2025-11-25, Renata Ochwat: Moje irytacje i fascynacje
No i mamy polską książkę wszech czasów. Kiedy zobaczyłam nagłówek, że właśnie wybrano polską powieść ever, sama ze sobą się założyłam, że to będzie właśnie Lalka.
Od zawsze umiem czytać. Uważam, że czytanie to jedna z najlepszych rozrywek, jakie sobie ludzie wymyślili. Od zawsze też lubię polskich pozytywistów i Aleksandra hrabiego Fredrę, którego też zresztą mam za pozytywistę. Kocham Lalkę Bolesława Prusa miłością wielką. Uważam zresztą, że tej powieści krzywdę zrobiono, umieszczając ją w kanonie lektur szkolnych, bo to ją zwyczajnie zabiło. To nie jest powieść dla nieopierzonych panienek i pryszczatych chłopców, którzy zwyczajnie jej zrozumieć nie potrafią, a obróbka szkolna dodatkowo zabija tę wspaniałą powieść. Do Lalki trzeba dorosnąć, podobnie jak do wielu innych wspaniałych dzieł literackich. Lista to byłby olbrzymi papirus.
No i właśnie w najnowszym rankingu Lalka Bolesława Prusa został okrzyknięta najlepszą polską powieścią wszech czasów. I ja się z tym werdyktem zgadzam.
Gorzowski Teatr Osterwy miał jakiegoś przedziwnego nosa, kiedy dwa lata temu zaczął prowadzić dyskusję z moim przyjacielem Jackiem Głombem, dyrektorem Teatru Modrzejewskiej w Legnicy, rozmowę o przeniesieniu Lalki na scenę.

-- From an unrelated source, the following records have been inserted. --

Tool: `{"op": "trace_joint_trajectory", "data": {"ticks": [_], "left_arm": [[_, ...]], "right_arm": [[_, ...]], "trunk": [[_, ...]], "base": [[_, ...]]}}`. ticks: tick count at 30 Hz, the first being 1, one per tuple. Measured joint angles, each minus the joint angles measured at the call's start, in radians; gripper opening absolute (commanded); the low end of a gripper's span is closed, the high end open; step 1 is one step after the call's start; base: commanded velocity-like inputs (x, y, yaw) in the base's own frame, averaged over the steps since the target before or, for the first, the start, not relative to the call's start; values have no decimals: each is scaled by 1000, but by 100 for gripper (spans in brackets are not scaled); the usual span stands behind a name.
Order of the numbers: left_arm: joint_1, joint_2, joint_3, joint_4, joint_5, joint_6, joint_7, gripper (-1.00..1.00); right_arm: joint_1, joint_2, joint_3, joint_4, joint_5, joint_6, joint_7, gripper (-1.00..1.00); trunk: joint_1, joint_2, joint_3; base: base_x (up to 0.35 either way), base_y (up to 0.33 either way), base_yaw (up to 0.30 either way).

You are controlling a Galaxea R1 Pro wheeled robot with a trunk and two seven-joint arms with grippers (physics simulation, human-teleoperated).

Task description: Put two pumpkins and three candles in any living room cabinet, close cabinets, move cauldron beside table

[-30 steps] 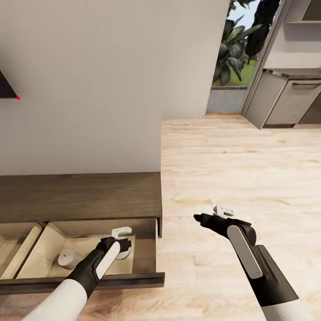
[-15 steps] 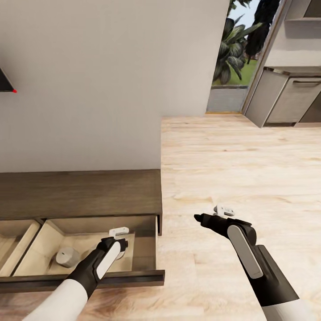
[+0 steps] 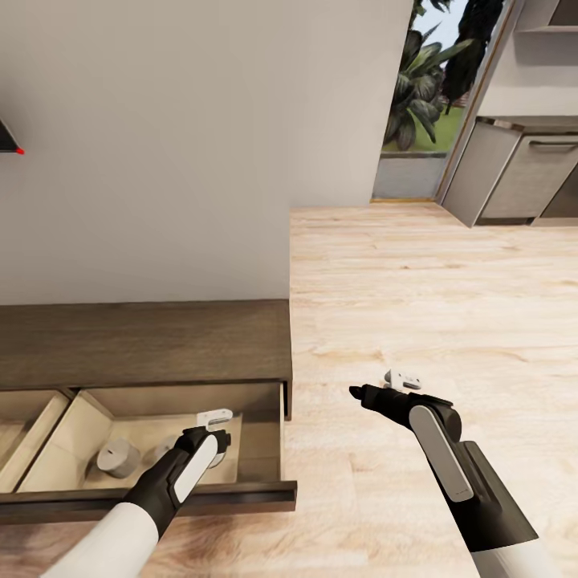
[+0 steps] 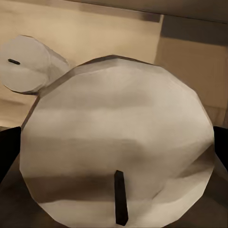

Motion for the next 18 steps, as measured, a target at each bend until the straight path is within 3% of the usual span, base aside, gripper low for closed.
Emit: {"op": "trace_joint_trajectory", "data": {"ticks": [18], "left_arm": [[0,2,0,-3,12,2,-2,-100]], "right_arm": [[0,1,1,0,0,0,0,100]], "trunk": [[69,-126,-56]], "base": [[0,0,0]]}}
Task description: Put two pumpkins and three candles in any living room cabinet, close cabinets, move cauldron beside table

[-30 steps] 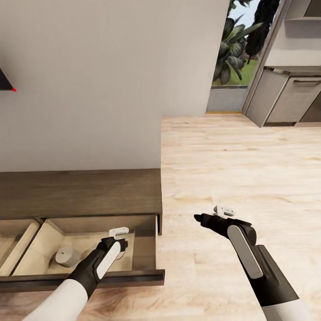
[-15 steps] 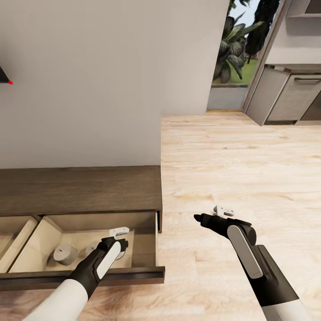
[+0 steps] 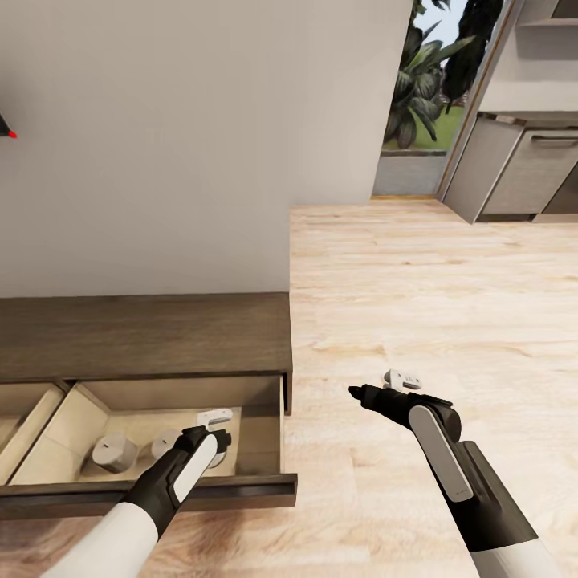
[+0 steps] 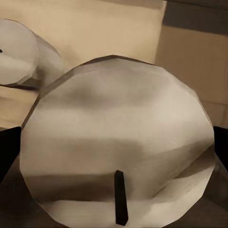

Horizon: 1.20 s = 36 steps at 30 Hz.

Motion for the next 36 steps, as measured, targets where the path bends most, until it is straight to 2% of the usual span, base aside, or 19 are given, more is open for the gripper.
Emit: {"op": "trace_joint_trajectory", "data": {"ticks": [9,28,36], "left_arm": [[0,0,0,-4,1,0,0,-100],[0,2,1,-4,1,4,-2,-100],[0,1,1,-5,4,3,-2,-100]], "right_arm": [[0,0,0,1,0,0,0,100],[0,0,0,-2,0,0,0,100],[0,0,-1,0,0,0,0,100]], "trunk": [[0,0,0],[0,0,0],[4,-7,-3]], "base": [[4,0,0],[126,-35,0],[21,-7,0]]}}
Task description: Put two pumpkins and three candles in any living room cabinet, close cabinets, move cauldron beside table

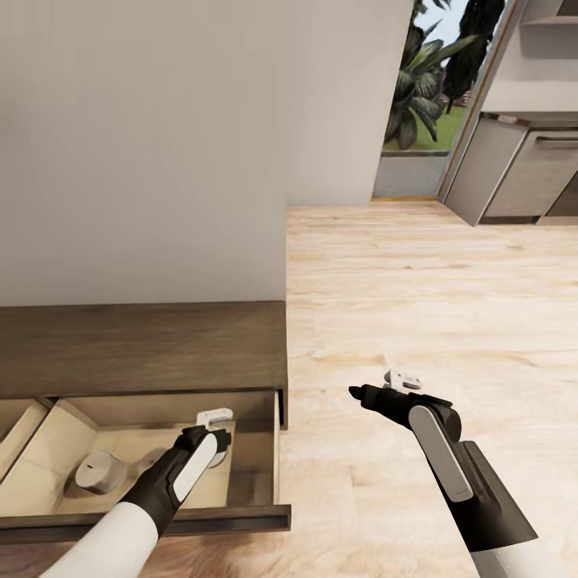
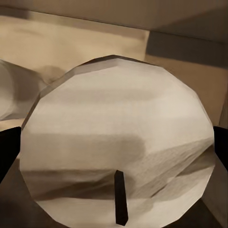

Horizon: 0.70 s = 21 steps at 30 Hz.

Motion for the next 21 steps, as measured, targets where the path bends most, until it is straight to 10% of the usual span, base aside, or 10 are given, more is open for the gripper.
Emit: {"op": "trace_joint_trajectory", "data": {"ticks": [21], "left_arm": [[0,0,0,-8,0,0,-3,-100]], "right_arm": [[0,0,0,0,0,0,0,100]], "trunk": [[81,-147,-66]], "base": [[0,0,0]]}}
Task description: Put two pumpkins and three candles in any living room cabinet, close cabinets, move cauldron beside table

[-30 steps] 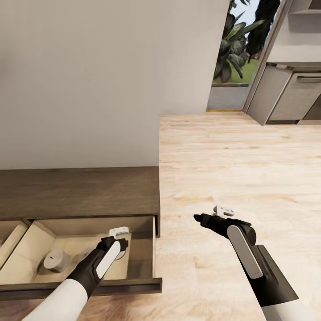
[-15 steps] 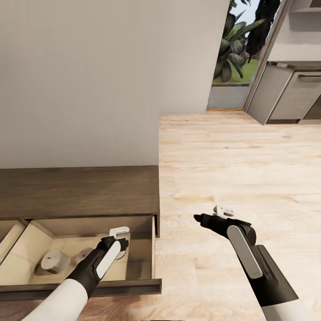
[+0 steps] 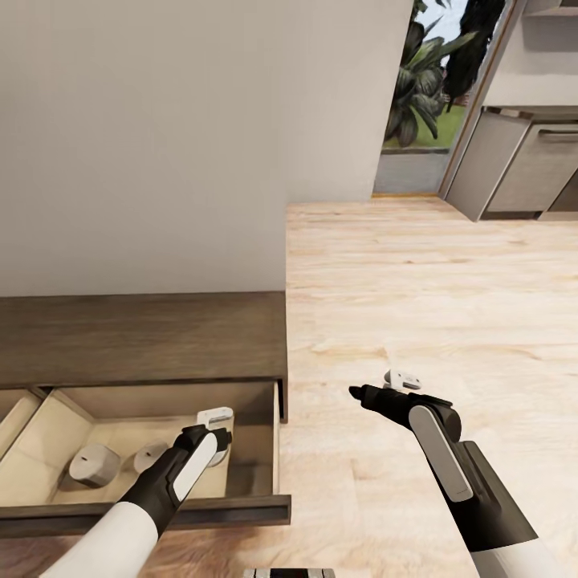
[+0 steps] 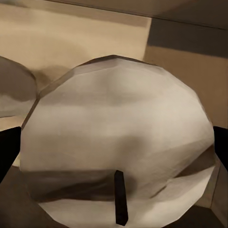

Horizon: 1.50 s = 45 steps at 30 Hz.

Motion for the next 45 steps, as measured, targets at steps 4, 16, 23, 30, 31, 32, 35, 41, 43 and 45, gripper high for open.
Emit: {"op": "trace_joint_trajectory", "data": {"ticks": [4,16,23,30,31,32,35,41,43,45], "left_arm": [[0,1,1,0,2,0,-1,-100],[0,22,60,0,-4,2,-144,-100],[0,37,74,-1,-2,0,-167,-100],[0,38,74,-1,-2,0,-164,-100],[0,38,74,-1,-2,0,-164,-100],[0,38,74,-1,-2,0,-163,-100],[0,38,74,-1,-2,0,-163,-100],[0,38,74,-1,-2,-1,-163,-100],[0,38,75,-1,-3,-1,-163,-100],[0,38,75,-6,-2,-1,-163,-100]], "right_arm": [[0,0,1,2,0,0,0,100],[0,0,1,2,0,0,0,100],[0,0,1,2,0,0,0,100],[0,0,1,2,0,0,0,100],[0,0,1,1,0,0,0,100],[0,0,1,1,0,0,0,100],[0,0,1,2,0,0,0,100],[0,0,1,2,0,0,0,100],[0,0,1,1,0,0,0,100],[0,0,1,1,0,0,0,100]], "trunk": [[15,-28,-13],[61,-112,-50],[88,-161,-72],[112,-203,-95],[112,-204,-99],[113,-204,-102],[114,-205,-114],[116,-206,-133],[116,-206,-133],[116,-206,-133]], "base": [[0,0,0],[0,0,0],[0,0,0],[0,0,0],[0,0,0],[0,0,0],[0,0,0],[0,0,0],[0,0,0],[0,0,0]]}}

No i 8 listopada odbyła się premiera. Wzbudziła różne głosy – co i bardzo dobrze, bo teatr, który nie budzi emocji, nie ma sensu. W odczytaniu Jacka Lalka – Iza Łęcka to próżna, płytka, pretensjonalna i dokładnie znająca swoją cenę zubożała do maksa arystokratka. Pamiętam, jak w szkole pani od polskiego nie chciała się zgodzić z takim moim odczytaniem tejże postaci.
No w każdym razie – Lalka polską powieścią wszech czasów. A na kilku kolejnych pozycjach Wiedźmin Andrzeja Sapkowskiego.
I z czystym sumieniem mogę powiedzieć – moja lista.
Renata Ochwat
Ps. Mija 80 lat od chwili, gdy powołana została Miejska Straż Ochronna, do której zadań należała ochrona budynków samorządowych, zwalczanie przestępstw, rabunków, kradzieży itp. oraz współdziałanie z MO. Formacja liczyła 24 strażników, posiadała 10 karabinów i strzegła siedmiu posterunków, rozwiązana została w grudniu 1946 r. Taki to był polski Dziki Zachód.
Przyglądam się wnikliwie temu, co się wyczynia z budynkiem po kinie Słońce i przyznam – jest progres.